* [Task brief] Could you retype exactly the line containing "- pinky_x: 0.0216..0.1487" and every line after it in the data below, leaving out the pictures?

* [Raw data]
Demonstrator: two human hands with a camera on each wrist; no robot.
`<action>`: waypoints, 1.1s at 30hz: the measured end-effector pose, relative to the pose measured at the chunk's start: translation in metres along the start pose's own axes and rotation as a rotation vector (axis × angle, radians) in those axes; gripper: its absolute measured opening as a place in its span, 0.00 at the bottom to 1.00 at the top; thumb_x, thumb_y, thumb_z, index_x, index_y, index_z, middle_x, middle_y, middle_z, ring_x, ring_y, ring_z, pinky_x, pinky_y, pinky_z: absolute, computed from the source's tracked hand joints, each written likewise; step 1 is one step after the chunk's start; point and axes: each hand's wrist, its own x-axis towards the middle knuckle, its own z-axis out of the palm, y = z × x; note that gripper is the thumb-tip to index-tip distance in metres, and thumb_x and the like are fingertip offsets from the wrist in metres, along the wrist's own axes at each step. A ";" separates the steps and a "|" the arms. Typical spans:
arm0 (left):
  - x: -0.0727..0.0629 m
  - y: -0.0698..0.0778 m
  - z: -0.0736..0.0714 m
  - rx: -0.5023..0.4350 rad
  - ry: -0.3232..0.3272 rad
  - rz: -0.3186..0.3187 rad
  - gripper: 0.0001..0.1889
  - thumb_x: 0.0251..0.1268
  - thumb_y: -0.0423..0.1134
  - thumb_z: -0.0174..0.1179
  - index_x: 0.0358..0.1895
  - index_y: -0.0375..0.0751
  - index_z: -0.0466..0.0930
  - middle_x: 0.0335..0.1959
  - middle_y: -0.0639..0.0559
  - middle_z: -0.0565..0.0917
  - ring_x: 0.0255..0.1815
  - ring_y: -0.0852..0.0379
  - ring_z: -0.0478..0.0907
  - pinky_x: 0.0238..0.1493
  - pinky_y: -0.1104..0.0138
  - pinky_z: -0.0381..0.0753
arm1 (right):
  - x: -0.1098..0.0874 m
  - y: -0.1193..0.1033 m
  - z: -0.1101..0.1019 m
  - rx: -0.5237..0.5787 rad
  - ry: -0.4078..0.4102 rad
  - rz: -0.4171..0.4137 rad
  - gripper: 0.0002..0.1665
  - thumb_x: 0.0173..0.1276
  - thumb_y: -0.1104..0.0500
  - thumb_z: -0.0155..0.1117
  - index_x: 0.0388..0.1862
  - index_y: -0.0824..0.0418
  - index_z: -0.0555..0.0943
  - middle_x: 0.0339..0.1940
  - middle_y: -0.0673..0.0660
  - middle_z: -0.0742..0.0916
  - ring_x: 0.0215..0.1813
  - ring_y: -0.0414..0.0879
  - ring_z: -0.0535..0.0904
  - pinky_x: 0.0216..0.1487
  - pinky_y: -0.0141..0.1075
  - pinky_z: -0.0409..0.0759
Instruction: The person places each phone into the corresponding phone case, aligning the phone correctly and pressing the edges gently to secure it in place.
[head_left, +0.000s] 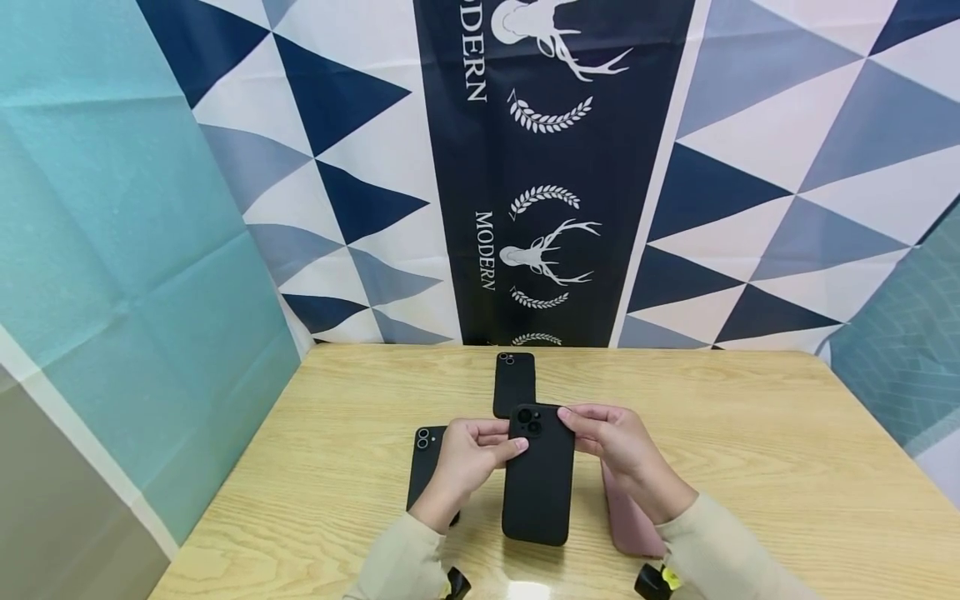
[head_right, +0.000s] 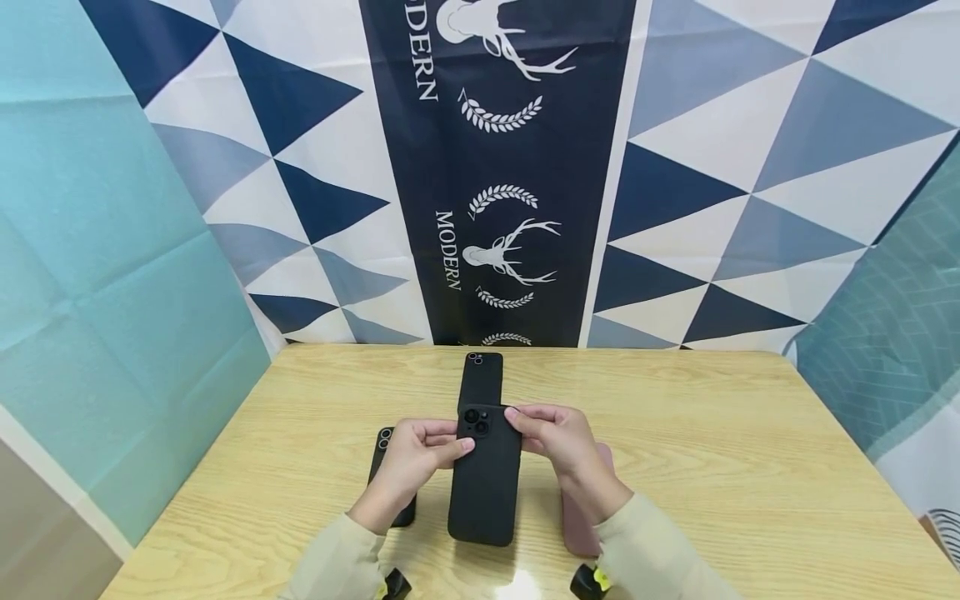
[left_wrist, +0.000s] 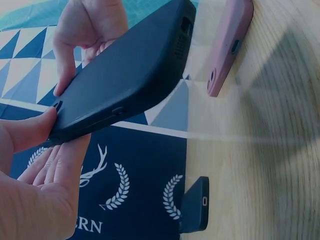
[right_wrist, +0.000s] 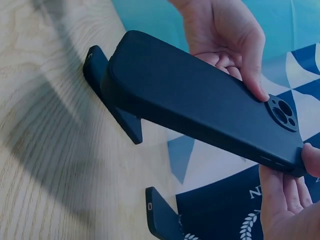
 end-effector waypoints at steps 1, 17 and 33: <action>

* [Finished task]
  - pinky_x: 0.0216..0.1487
  - pinky_y: -0.0141..0.1075
  - pinky_z: -0.0409..0.0759
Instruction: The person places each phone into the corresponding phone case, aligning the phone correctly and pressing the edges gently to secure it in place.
[head_left, +0.000s] 
[head_right, +0.000s] 
[left_wrist, +0.000s] 
[right_wrist, +0.000s] 
 end-effector waypoints at steps 1, 17 and 33: <action>

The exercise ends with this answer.